-------- SUPPLIED MATERIAL
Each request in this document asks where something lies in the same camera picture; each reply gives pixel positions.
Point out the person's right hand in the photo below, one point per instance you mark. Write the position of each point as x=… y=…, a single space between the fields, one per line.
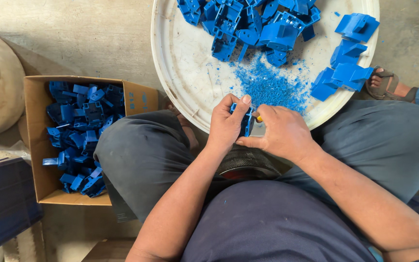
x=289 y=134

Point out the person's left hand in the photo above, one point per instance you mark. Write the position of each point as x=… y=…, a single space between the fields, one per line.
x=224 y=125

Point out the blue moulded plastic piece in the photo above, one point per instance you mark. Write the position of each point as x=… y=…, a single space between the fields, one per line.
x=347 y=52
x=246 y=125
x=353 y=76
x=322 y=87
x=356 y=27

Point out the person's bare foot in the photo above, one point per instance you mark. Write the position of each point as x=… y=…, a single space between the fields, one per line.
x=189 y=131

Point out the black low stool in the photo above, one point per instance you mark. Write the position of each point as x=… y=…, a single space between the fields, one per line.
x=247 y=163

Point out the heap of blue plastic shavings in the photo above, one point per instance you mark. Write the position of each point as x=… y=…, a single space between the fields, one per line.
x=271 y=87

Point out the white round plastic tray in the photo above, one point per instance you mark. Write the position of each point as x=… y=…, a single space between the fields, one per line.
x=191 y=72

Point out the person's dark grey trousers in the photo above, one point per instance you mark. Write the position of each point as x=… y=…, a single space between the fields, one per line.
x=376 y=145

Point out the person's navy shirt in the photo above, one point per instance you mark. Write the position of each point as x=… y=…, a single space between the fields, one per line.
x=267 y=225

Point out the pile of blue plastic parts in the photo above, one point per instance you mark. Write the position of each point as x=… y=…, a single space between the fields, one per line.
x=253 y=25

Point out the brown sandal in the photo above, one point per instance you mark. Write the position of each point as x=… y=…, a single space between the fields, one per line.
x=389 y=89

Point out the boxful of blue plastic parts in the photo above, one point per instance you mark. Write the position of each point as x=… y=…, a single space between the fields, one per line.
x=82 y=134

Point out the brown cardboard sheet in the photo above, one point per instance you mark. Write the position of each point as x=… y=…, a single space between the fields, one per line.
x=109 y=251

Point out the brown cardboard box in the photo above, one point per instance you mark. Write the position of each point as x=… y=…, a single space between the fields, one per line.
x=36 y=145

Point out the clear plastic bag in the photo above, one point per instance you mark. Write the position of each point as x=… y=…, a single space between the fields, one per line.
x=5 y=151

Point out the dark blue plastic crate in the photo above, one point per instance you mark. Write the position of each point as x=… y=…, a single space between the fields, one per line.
----------------
TO DO:
Give back every record exactly. Omit the pictures.

WRITTEN ANSWER:
Each request in this document asks where something lies in the same camera picture; each reply gives pixel positions.
Point out the person's right hand in the photo below, one point per instance you mark. Write the position of each point as x=… y=…, a single space between the fields, one per line.
x=289 y=134

Point out the person's left hand in the photo above, one point per instance you mark. Write the position of each point as x=… y=…, a single space between the fields, one per line.
x=224 y=125

Point out the blue moulded plastic piece in the photo above, one point per instance you mark. Write the position of each point as x=… y=…, a single space between the fields, one per line.
x=347 y=52
x=246 y=125
x=353 y=76
x=322 y=87
x=356 y=27

Point out the person's bare foot in the photo above, one point per instance you mark. Write the position of each point as x=… y=…, a single space between the fields, one per line.
x=189 y=131

Point out the black low stool in the photo above, one point per instance you mark. Write the position of each point as x=… y=…, a single space between the fields, one per line.
x=247 y=163

Point out the heap of blue plastic shavings in the photo above, one point per instance you mark. Write the position of each point as x=… y=…, a single space between the fields, one per line.
x=271 y=87

Point out the white round plastic tray in the photo above, one point per instance you mark. Write the position of each point as x=… y=…, a single space between the fields, one per line.
x=191 y=72

Point out the person's dark grey trousers in the photo above, one point per instance you mark. Write the position of each point as x=… y=…, a single space between the fields, one per line.
x=376 y=145

Point out the person's navy shirt in the photo above, one point per instance you mark. Write the position of each point as x=… y=…, a single space between the fields, one per line.
x=267 y=225

Point out the pile of blue plastic parts in the photo above, one point per instance you mark. Write the position of each point as x=… y=…, a single space between the fields, one per line.
x=253 y=25

Point out the brown sandal in the photo above, one point per instance you mark. Write the position of each point as x=… y=…, a single space between the fields, one per line.
x=389 y=89

Point out the boxful of blue plastic parts in the photo above, one point per instance you mark. Write the position of each point as x=… y=…, a single space between the fields, one per line.
x=82 y=134

Point out the brown cardboard sheet in the photo above, one point per instance you mark. Write the position of each point as x=… y=…, a single space between the fields, one per line.
x=109 y=251

Point out the brown cardboard box in the photo above, one point per instance you mark. Write the position of each point as x=… y=…, a single space between the fields, one per line.
x=36 y=145

Point out the clear plastic bag in the photo above, one point per instance you mark. Write the position of each point as x=… y=…, a single space between the fields, one per line.
x=5 y=151

Point out the dark blue plastic crate in the photo above, one point per instance you mark. Write the position of each point as x=… y=…, a single space between the fields, one per line.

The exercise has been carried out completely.